The day is full of such ‘never-ending’ (Paprika Marika quotes) and important questions about identity, gender, sexuality, de-colonisation, feminism, inclusivity. It’s a juicy juicy day.

Alice Canton’s Year of the Tiger (虎—hǔ) is therapeutic practice, come performance art, come community building. There are a couple of technical aspects to hone, around audibility. Perhaps a lapel mic for Canton or if budget doesn’t allow, placing herself behind one of the volunteers (instead of downstage) so that both the performer and audience can hear Canton’s illuminating questions. The show is too tasty – we don’t want to miss any morsels. My neighbour says to his neighbour, “What a rush!” We really like this show.

Highlights are Canton’s casting of Siri as the narrator. I know I’ve already told you, but Siri is just so entertaining, especially when she uses repetition (like some sort of beat poet or meditative mantra e.g. Google is born, Google is born, Google is born, which eventually resembles Google is spawn.) The automaton’s vocal quality acts as a symbol of our times. Siri’s strange inflection, eliminating emotion in her delivery, symbolises the disconnection and reducing empathy many of us feel in our professional, personal, familial, civic and communal lives.

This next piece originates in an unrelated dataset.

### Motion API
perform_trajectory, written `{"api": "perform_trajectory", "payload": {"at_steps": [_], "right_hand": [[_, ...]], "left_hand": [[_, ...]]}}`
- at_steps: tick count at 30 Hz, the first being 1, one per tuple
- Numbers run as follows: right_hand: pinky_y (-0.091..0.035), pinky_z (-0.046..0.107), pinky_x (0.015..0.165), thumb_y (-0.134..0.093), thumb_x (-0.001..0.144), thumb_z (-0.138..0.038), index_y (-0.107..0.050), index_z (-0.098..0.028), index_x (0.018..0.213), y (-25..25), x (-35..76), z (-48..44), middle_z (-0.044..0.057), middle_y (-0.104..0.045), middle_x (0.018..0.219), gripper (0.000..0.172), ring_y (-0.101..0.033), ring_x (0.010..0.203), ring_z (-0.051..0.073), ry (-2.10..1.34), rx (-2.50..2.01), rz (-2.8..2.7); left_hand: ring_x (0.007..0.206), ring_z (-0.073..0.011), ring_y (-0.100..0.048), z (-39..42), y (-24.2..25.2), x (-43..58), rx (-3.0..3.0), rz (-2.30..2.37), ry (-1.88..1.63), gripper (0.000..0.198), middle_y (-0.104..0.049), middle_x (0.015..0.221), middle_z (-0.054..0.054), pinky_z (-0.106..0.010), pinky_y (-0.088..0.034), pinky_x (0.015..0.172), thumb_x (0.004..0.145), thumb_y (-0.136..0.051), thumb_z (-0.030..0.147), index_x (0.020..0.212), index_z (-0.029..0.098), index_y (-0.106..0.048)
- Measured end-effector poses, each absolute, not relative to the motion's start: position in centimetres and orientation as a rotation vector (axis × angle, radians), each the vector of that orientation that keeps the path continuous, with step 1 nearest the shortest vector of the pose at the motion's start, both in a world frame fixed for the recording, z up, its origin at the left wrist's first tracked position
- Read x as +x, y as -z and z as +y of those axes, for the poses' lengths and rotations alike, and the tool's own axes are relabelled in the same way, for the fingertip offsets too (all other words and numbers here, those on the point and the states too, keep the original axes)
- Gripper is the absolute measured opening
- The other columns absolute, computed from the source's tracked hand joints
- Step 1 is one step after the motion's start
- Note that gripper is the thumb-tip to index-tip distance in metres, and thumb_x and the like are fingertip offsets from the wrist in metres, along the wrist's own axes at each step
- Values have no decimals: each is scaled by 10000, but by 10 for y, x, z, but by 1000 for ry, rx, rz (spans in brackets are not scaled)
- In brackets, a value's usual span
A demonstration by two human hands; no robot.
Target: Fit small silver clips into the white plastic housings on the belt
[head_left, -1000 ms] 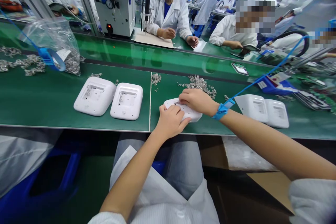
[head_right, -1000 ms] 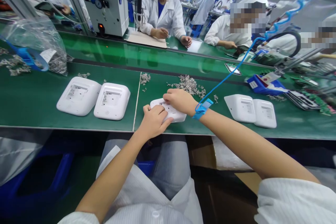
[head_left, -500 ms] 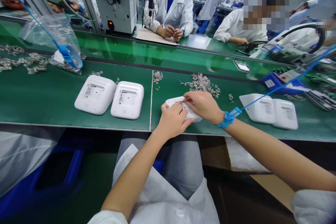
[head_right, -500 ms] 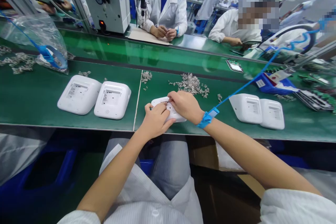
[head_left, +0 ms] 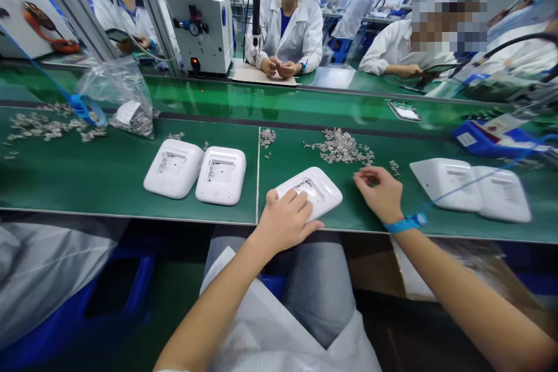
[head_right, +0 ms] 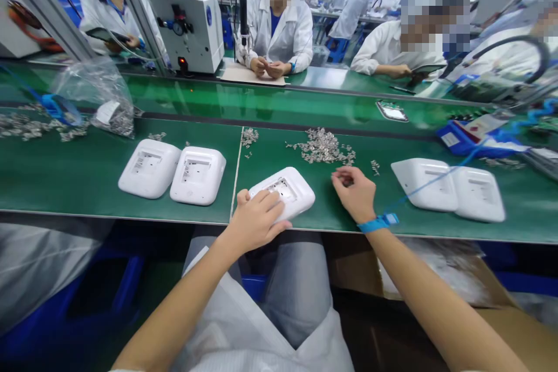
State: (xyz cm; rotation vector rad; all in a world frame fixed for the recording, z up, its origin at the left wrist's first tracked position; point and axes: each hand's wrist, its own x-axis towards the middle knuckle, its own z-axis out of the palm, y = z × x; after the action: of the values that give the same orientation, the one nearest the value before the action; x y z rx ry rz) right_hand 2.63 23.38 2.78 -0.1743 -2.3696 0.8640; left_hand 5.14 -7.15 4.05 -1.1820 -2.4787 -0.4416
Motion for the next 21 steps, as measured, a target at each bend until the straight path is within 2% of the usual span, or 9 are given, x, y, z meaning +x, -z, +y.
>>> {"api": "perform_trajectory", "payload": {"at_steps": [3,5,8,11,13,15,17,21], "right_hand": [[-572,403,717,-675,751,-457,-608,-231,909,-1,26,247,59,-691,812,284,-666,726,249,-1038,-430,-2248],[-567,404,712,-656,770,-464,-605,-235,916,2,23,249,51,-672,800,276,-649,711,246,-1027,-464,-2223],[-537,446,807,-582,822,-405,-627,-207,938,-7,22,259,98,-676,822,234,-650,796,287,-669,-415,-2282],[-442,540,954,-564,836,-363,-641,-138,1067,-21,32,287,227,-665,1117,332,-576,1106,399,-143,-485,-2291],[-396,589,944,-532,885,-380,-604,-78,1203,-27,46,314,298,-579,1269,444,-488,1207,459,54,-654,-2291],[-371,594,885,-433,964,-406,-559,-22,1285,-31,63,341,354,-540,1266,516,-462,1209,494,128,-817,-2319],[-341,568,821,-323,1013,-423,-562,9,1283,-32,78,363,381,-562,1169,563,-488,1155,508,124,-893,-2413],[-285,496,761,-277,1032,-420,-634,-32,1199,-31,95,374,338,-634,1051,553,-559,1025,454,136,-847,-2558]], "left_hand": [[1071,-284,-561,-88,-47,59,-1198,-2467,219,549,-569,1443,-139,-454,-290,807,1019,-369,620,1164,188,-674],[1041,-302,-556,-93,-51,62,-1103,-2516,84,608,-553,1458,-155,-466,-302,801,1008,-347,647,1201,175,-677],[977,-301,-553,-91,-57,64,-875,-2635,-47,625,-604,1355,-168,-461,-317,778,1009,-333,645,1179,160,-688],[954,-306,-547,-86,-60,64,-640,-2718,-104,620,-631,1250,-177,-464,-330,768,1018,-333,623,1175,136,-684],[943,-316,-543,-84,-61,63,-512,-2740,-122,628,-638,1187,-186,-472,-337,769,1021,-334,612,1199,111,-669],[924,-317,-542,-86,-61,60,-423,-2751,-111,628,-641,1140,-183,-475,-340,764,1022,-328,609,1188,106,-666],[914,-315,-542,-90,-60,58,-353,-2757,-77,606,-642,1111,-173,-478,-338,766,1022,-329,606,1143,122,-673],[992,-356,-554,-96,-55,52,-166,-2685,5,540,-634,1179,-200,-510,-327,812,1021,-364,564,1071,125,-676]]}}
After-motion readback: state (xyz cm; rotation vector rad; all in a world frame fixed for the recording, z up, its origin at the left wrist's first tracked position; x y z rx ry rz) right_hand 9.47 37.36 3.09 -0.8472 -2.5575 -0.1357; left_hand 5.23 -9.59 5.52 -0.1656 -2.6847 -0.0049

I wonder how much ‘documentary’ in motion or ‘research-ness’ Canton will retain in the final product? Will she continue to hold her laptop, reading the interview questions from it? Will she memorise those questions and make it more preordained university lecturer-like?

Is the disconnection between Canton and audience (created when Canton is busy referring to her screen) adding to the message that we field our relationships through technology thereby reducing eye-contact, human connection, and hampering the act of reading and responding to one another. Are we more interested in ourselves? Our self.

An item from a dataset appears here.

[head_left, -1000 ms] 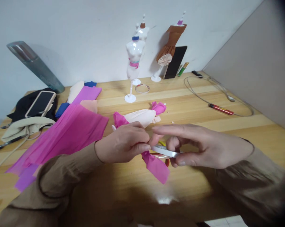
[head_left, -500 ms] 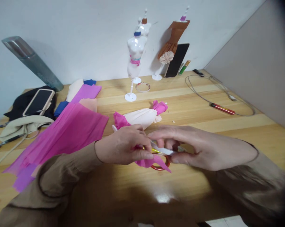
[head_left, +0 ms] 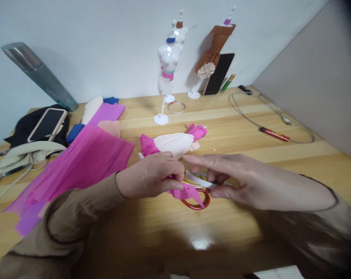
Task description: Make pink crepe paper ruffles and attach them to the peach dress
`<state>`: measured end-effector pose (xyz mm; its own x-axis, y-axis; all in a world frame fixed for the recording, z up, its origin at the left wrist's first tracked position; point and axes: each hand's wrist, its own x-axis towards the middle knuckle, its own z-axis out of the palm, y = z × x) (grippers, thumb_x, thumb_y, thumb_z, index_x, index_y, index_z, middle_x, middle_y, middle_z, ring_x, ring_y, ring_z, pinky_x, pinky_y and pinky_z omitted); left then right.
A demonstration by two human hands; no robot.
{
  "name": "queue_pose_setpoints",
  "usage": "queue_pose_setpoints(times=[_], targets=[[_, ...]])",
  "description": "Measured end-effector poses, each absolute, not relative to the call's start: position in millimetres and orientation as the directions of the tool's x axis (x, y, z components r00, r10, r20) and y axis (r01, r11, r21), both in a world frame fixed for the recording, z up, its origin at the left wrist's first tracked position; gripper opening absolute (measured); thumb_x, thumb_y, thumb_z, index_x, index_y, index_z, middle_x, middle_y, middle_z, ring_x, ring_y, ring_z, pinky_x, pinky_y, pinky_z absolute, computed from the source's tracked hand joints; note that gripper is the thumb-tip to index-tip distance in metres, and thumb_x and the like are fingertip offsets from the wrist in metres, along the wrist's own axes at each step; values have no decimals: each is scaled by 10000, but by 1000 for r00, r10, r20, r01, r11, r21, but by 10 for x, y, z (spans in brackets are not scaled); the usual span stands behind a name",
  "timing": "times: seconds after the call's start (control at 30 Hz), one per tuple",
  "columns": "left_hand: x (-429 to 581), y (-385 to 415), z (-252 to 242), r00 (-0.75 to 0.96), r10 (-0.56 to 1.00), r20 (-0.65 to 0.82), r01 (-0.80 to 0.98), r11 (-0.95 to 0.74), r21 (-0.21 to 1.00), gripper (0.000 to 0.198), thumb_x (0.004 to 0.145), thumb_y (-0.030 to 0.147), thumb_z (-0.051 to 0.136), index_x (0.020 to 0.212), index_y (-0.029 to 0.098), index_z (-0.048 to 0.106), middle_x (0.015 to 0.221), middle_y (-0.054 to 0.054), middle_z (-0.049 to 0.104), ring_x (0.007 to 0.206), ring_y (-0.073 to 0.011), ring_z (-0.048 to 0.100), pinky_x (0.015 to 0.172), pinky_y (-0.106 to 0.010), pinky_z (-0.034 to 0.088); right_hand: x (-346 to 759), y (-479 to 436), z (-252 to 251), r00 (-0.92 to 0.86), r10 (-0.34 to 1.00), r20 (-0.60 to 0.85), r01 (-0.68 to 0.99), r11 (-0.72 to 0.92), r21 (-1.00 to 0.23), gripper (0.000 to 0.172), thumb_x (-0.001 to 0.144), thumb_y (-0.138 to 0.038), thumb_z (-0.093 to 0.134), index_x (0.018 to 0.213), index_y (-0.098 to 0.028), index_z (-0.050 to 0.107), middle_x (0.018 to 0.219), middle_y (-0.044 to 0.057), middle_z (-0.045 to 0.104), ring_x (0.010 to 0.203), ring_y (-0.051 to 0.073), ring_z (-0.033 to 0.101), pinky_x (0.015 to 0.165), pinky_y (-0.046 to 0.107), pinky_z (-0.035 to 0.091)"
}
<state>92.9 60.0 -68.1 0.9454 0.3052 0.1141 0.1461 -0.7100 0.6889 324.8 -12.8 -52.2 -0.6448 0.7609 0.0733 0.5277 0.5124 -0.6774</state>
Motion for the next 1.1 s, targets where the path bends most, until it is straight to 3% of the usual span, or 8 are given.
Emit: queue_pose_setpoints(times=[0.1,0.2,0.63,0.83,0.97,1.1], targets=[[923,600,-695,938,304,170,118,-736,666,183,855,162,618,680,143,568,699,-17,614,719,-122,528,685,-223,401,3249,-103,-530,-656,754,25,553,503,-664,639,845,-78,551,1449,-238,424,949,53,687,742,147,623,652,242,516],[914,607,-697,932,299,203,94,-743,663,174,833,125,631,673,144,565,660,1,582,680,-109,504,649,-207,385,3262,-69,-524,-686,726,47,509,525,-682,540,860,-104,554,1387,-212,512,884,51,669,740,144,614,679,247,521],[914,657,-725,946,319,55,171,-637,751,173,848,150,616,685,136,559,693,-1,599,669,-91,530,646,-191,398,3294,12,-665,-680,697,227,240,505,-829,455,863,-144,646,1309,-213,585,892,47,651,800,119,630,694,220,556],[907,671,-761,944,317,89,146,-645,750,190,874,173,573,693,147,520,722,0,576,679,-94,507,652,-206,394,3325,73,-752,-653,701,287,181,513,-839,441,859,-166,664,1292,-230,605,915,62,674,805,123,641,713,250,570],[899,695,-801,938,320,133,123,-667,735,195,892,179,523,702,156,484,747,-9,558,697,-105,501,667,-226,393,3344,129,-813,-620,706,344,176,552,-815,426,858,-164,662,1277,-234,618,916,58,689,799,121,662,704,236,574],[896,701,-820,929,322,183,116,-722,682,195,888,151,478,695,167,454,771,-22,543,718,-119,490,682,-243,393,3330,144,-830,-634,678,371,276,647,-711,407,881,-132,615,1277,-226,613,1082,91,702,952,150,673,813,273,567]])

At the same time, Canton cares about us. She wants to see, to listen to our experience. She gives us space to see, listen to our neighbour and the stranger two rows ahead too.

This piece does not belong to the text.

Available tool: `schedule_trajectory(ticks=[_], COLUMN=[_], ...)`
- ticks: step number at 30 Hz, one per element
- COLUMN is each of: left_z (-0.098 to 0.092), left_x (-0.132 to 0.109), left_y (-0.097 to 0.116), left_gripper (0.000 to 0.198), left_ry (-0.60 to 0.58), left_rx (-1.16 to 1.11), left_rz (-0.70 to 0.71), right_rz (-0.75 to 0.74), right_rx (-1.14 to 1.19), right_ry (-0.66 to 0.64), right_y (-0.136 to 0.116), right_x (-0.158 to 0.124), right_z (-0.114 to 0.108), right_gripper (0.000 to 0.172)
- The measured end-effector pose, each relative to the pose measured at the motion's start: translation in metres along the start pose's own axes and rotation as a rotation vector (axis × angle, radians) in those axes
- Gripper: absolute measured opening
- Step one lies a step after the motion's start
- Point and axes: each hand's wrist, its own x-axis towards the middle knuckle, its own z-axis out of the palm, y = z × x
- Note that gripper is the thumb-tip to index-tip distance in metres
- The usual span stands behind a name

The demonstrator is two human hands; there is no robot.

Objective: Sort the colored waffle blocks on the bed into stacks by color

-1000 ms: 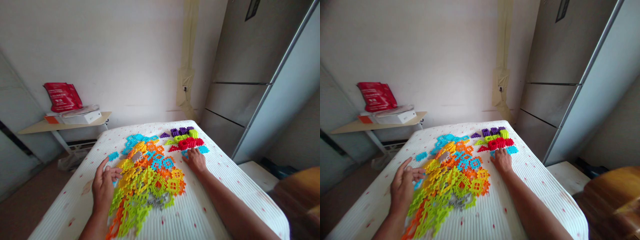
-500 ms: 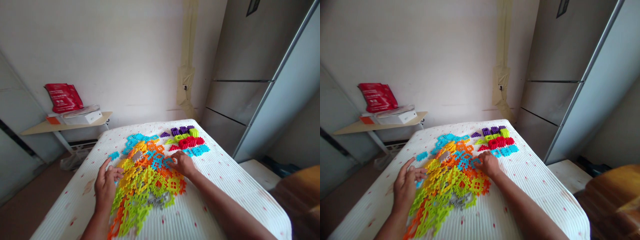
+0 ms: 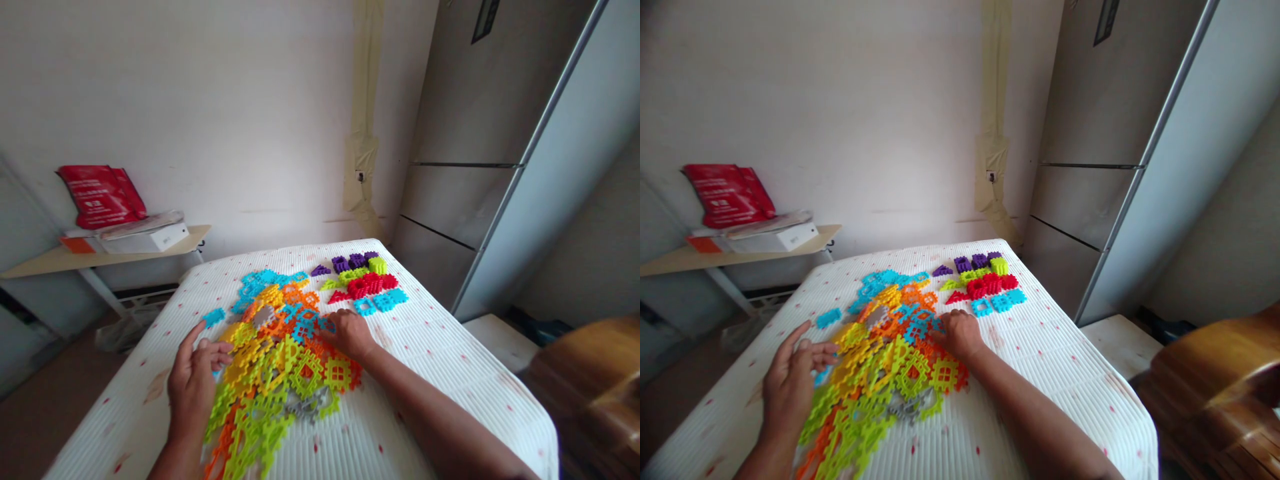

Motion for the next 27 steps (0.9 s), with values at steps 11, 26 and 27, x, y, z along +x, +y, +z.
schedule_trajectory(ticks=[11,26,27], left_z=[0.001,0.000,0.000], left_x=[-0.001,-0.001,-0.001], left_y=[0.003,0.003,0.002], left_gripper=[0.057,0.058,0.058], left_ry=[0.004,0.004,0.003], left_rx=[0.013,0.023,0.024], left_rz=[-0.006,-0.007,-0.006], right_rz=[0.220,0.291,0.296], right_rx=[0.116,-0.127,-0.143], right_ry=[0.062,-0.008,-0.026], right_y=[0.034,0.040,0.037], right_x=[0.001,-0.014,-0.015], right_z=[-0.013,-0.022,-0.021], right_gripper=[0.029,0.026,0.028])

Year of the Tiger (虎—hǔ) is funny, refreshing and deeply communal. Canton asks us questions, sometimes inviting volunteers to stand on stage. Her delivery is intelligent, kind, and part cheeky. The audience is simultaneously asked to feedback how they position themselves (agree, neutral, disagree) on many beautifully provocative questions:
“I can’t stand confrontation.”
“I know how to get around the rules.”
“I have a good word for everyone.”
“I prefer to be alone.”

I’ll be going to see the next ‘show’ Alice Canton aka White Mess shares, for an opportunity to be with people, and to consider what it means to be human at this time.